Give back the lines below exactly, but do not include any pictures.
Supplied information section start
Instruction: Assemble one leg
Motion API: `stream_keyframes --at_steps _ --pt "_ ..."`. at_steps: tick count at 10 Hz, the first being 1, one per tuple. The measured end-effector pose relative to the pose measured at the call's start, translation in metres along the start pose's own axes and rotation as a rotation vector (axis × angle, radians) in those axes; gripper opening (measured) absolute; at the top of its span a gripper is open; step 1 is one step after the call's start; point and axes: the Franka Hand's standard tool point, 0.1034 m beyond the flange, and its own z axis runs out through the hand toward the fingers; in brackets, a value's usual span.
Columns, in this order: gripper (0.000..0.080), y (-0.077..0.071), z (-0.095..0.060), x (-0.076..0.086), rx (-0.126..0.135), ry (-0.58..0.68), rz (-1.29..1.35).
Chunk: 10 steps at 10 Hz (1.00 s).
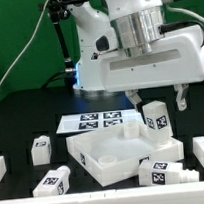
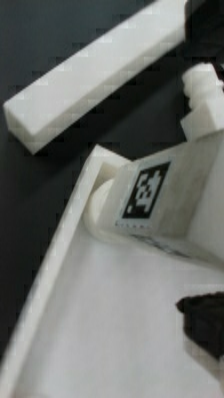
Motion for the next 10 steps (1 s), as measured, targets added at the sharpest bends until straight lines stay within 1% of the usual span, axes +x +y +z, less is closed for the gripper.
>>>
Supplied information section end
* Written response:
Instruction: Assemble one leg
Motion API: `stream_keyframes --at_steps _ --pt "_ ..."`. at_steps: tick count at 10 Hz, the first being 1, one per tuple. The measured end-effector pose relative to the pose measured at the call's start, translation in metres along the start pose's own axes and rotation as a rotation vector (axis × angle, radians) in those axes; gripper opening (measured) absolute; at the top of its span a gripper is open; step 1 is one step after the call's start; point and axes: the Franka Hand's standard tool point, 0.1034 m beyond the flange, and its own z axis runs out through the hand toward the fingers; in brackets, a value's usual span.
Columns, in this order: gripper (0.000..0.080), y (-0.077..0.071), z (-0.095..0.060), x (-0.076..0.086), rx (-0.126..0.135), ry (-0.58..0.68), rz (-1.29..1.35).
Chunk: 10 steps at 10 Hz (1.00 s).
Motion for the next 10 steps (1 s), as measured, targets added at the sharpest bends until straight lines stay within 1% of the usual span, axes +x +y +z, less is closed for the gripper.
>>>

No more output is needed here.